这首词是她最疼的一首。她写的不是虚构,是真实。何若遗在京城的官舍里,她一个人,在常州的旧宅里,守着那盏被风吹灭了的灯。她想他,想到心碎。可她不能去找他,因为他是官,她是妻。妻要守在家里,等夫回来。等了一月又一月,等了一年又一年。等来了他的信,等来了他的诗,等来了他在词稿空白处批的那几个字——“纫兰,你又瘦了”。
她没有瘦,她只是瘦了。不是因为吃不下,是因为想他。想一个人,是会瘦的。瘦到骨头都凸出来了,瘦到衣服都撑不起来了,瘦到镜子里的人,她都不认识了。
可她不只是妻子。她还有母亲的责任。
她生了孩子,一个,两个,三个。她给孩子喂奶,给孩子洗澡,给孩子讲故事。她给孩子讲的故事,不是童话,是词。她把自己写的词,念给孩子听。孩子听不懂,可她还是要念。她怕孩子将来忘了她,忘了她是一个会写词的人。她把那些词刻在孩子心里,等孩子长大了,读到那些词,就会想起她。
她在《金缕曲·将之京师,留别闺中诸友》中写道:
“最是难消别。又匆匆、征车待发,酒阑人寂。十载天涯同作客,几度河桥送客。剩今日、翻成主客。把袂语低还欲问,恐重逢、不是从前客。君记取,旧颜色。”
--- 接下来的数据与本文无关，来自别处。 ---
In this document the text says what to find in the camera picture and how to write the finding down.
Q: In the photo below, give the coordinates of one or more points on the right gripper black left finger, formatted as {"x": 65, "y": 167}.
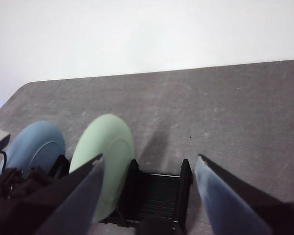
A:
{"x": 71, "y": 208}

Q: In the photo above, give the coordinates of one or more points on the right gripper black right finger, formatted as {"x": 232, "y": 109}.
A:
{"x": 235, "y": 208}

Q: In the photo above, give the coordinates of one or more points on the black plate rack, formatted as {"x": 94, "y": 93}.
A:
{"x": 159, "y": 195}

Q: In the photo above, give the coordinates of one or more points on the blue round plate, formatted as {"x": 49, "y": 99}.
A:
{"x": 31, "y": 144}

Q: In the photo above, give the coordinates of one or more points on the green round plate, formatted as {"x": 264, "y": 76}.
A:
{"x": 105, "y": 147}

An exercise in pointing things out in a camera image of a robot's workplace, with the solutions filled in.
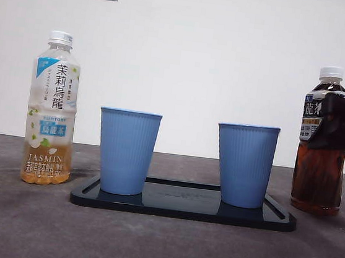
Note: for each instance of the dark blue flat tray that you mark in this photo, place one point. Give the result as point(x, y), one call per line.
point(179, 209)

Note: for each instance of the jasmine tea bottle white label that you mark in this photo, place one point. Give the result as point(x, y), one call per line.
point(53, 90)

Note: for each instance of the light blue ribbed cup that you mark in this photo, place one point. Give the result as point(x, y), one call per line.
point(244, 165)
point(126, 151)

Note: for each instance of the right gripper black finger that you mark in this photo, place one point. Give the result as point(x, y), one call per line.
point(335, 125)

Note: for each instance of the dark oolong tea bottle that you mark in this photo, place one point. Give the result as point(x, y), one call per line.
point(317, 179)

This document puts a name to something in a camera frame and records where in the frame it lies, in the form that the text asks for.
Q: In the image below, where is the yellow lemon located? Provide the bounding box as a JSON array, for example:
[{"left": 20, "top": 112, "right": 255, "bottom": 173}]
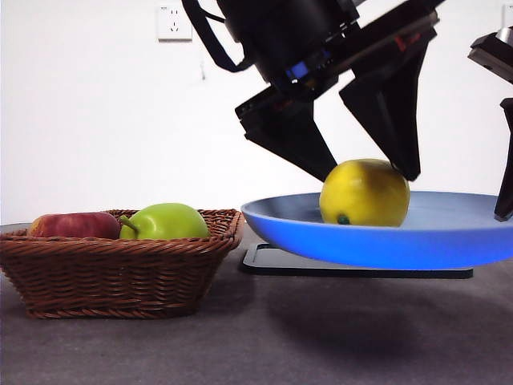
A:
[{"left": 319, "top": 158, "right": 411, "bottom": 228}]

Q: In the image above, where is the blue round plate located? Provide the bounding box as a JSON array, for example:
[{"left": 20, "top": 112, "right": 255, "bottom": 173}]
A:
[{"left": 240, "top": 191, "right": 513, "bottom": 270}]

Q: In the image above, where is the brown wicker basket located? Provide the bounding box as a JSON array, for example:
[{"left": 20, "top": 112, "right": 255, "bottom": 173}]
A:
[{"left": 0, "top": 208, "right": 245, "bottom": 321}]

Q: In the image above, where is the black flat tray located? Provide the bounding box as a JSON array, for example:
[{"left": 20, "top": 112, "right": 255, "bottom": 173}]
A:
[{"left": 239, "top": 242, "right": 475, "bottom": 281}]

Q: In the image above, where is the green apple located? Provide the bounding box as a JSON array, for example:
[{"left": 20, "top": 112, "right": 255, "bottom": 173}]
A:
[{"left": 119, "top": 202, "right": 211, "bottom": 241}]

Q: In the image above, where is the red apple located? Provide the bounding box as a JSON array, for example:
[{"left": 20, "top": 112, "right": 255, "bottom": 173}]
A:
[{"left": 26, "top": 212, "right": 122, "bottom": 241}]

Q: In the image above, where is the white wall socket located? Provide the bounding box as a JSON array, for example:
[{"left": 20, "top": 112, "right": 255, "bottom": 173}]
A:
[
  {"left": 501, "top": 3, "right": 513, "bottom": 40},
  {"left": 156, "top": 3, "right": 193, "bottom": 43}
]

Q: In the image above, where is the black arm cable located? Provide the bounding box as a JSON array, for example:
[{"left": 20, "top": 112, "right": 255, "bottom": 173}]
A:
[{"left": 180, "top": 0, "right": 245, "bottom": 73}]

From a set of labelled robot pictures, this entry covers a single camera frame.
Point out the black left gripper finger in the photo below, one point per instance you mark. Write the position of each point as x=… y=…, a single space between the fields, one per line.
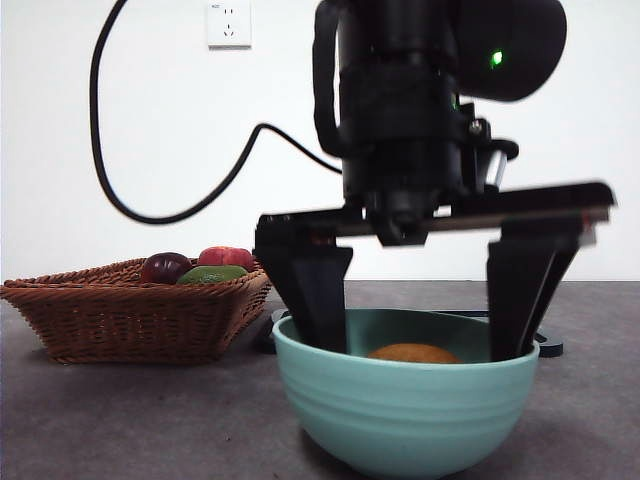
x=315 y=290
x=515 y=290

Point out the brown kiwi fruit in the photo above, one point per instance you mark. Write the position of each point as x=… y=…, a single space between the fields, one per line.
x=415 y=354

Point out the teal ribbed bowl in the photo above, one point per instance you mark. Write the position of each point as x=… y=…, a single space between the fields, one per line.
x=405 y=420

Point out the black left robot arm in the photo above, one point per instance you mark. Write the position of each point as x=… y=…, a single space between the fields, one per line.
x=500 y=30

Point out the black rectangular tray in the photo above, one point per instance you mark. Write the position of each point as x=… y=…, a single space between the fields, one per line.
x=552 y=347

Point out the red fruit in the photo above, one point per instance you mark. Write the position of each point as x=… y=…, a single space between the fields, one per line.
x=225 y=257

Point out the green avocado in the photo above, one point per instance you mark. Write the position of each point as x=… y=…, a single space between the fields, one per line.
x=212 y=276

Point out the dark purple fruit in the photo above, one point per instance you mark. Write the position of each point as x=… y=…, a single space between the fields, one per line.
x=162 y=267

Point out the brown wicker basket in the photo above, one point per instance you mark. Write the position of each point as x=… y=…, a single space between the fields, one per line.
x=125 y=325

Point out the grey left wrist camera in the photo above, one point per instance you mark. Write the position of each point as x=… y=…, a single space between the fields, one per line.
x=500 y=167

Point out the white wall socket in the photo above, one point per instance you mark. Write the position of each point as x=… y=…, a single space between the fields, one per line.
x=230 y=25

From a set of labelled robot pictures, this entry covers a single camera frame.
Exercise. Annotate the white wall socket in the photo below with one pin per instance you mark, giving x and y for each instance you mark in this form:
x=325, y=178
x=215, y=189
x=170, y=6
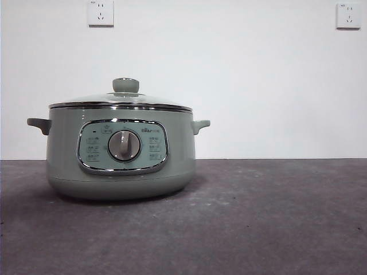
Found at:
x=348, y=15
x=101, y=13

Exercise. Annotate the pale green electric cooking pot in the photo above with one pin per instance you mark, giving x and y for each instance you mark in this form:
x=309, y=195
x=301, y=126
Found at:
x=66, y=160

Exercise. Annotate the glass lid with green knob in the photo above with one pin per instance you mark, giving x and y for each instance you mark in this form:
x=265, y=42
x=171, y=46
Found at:
x=86, y=100

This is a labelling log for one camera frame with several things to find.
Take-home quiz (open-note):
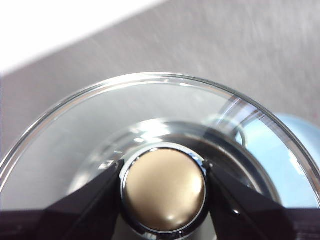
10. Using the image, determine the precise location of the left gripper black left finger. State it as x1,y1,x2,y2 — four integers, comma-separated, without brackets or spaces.
0,159,126,240

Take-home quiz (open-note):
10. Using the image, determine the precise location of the blue round plate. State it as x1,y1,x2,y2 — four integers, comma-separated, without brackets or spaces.
234,112,320,209

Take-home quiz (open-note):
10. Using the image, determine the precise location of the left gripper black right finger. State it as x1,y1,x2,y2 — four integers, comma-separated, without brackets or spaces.
203,162,320,240

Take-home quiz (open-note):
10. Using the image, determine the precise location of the glass lid with green knob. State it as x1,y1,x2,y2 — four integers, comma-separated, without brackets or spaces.
0,72,320,240

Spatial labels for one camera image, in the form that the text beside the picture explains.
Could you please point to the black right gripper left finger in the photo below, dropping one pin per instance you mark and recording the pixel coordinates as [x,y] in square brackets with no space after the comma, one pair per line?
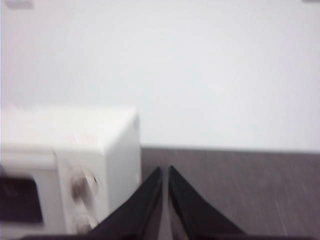
[140,212]

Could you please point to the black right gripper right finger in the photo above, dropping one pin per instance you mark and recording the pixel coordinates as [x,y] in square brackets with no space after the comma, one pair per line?
[192,212]

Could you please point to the cream glass oven door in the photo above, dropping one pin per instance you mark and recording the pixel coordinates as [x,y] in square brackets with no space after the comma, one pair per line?
[20,200]

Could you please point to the cream toaster oven body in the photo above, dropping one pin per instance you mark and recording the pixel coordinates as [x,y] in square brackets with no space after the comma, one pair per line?
[112,162]

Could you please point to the oven timer knob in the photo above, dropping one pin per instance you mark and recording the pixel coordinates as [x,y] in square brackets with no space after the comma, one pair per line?
[83,223]

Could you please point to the oven temperature knob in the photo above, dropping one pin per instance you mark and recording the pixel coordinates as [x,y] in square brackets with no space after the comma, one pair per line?
[80,187]

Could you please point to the white wall socket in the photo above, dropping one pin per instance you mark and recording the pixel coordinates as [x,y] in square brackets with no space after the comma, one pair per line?
[20,3]

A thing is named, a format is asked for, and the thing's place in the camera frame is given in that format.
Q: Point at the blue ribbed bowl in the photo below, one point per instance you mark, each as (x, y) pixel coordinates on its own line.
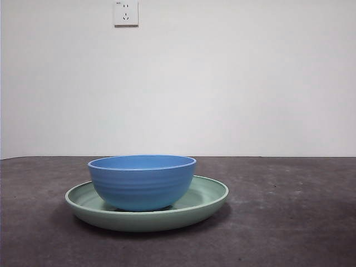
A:
(142, 183)

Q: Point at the white wall socket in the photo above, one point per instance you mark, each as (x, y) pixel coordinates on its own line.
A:
(126, 14)

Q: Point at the pale green plate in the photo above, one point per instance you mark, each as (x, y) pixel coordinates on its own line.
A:
(144, 221)

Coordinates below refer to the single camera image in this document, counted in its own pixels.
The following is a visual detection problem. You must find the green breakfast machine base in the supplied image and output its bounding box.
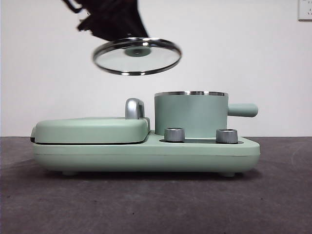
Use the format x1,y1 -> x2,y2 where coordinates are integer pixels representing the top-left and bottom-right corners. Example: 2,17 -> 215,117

这首写的是离别。她要从常州去北京,和闺中的朋友们告别。“最是难消别”——最难消受的是离别。“又匆匆、征车待发,酒阑人寂”——又匆匆忙忙的,马车等着出发,酒喝完了,人也静了。“十载天涯同作客”——十年了,她和他都在天涯做客人。“几度河桥送客”——几次在河桥上送客人。“剩今日、翻成主客”——只剩下今天,她反而成了主人。“把袂语低还欲问”——她拉着朋友的袖子,低声想问。“恐重逢、不是从前客”——她怕再见面时,已经不是从前的客人了。“君记取,旧颜色”——你要记住,我旧时的颜色。
“君记取,旧颜色”——这句是她最怕说出口的。她怕自己老了,朋友们认不出她;怕自己变了,变得不是从前的那个人;怕自己死了,朋友们再也见不到她。她要朋友们记住她旧时的颜色,不是为了虚荣,是为了证明——她曾经活过,曾经年轻过,曾经在那座松筠阁里,写过那些让人心疼的词。
她在北京住过。何若遗在内阁做中书,她跟着他,住进了北京城里的官舍。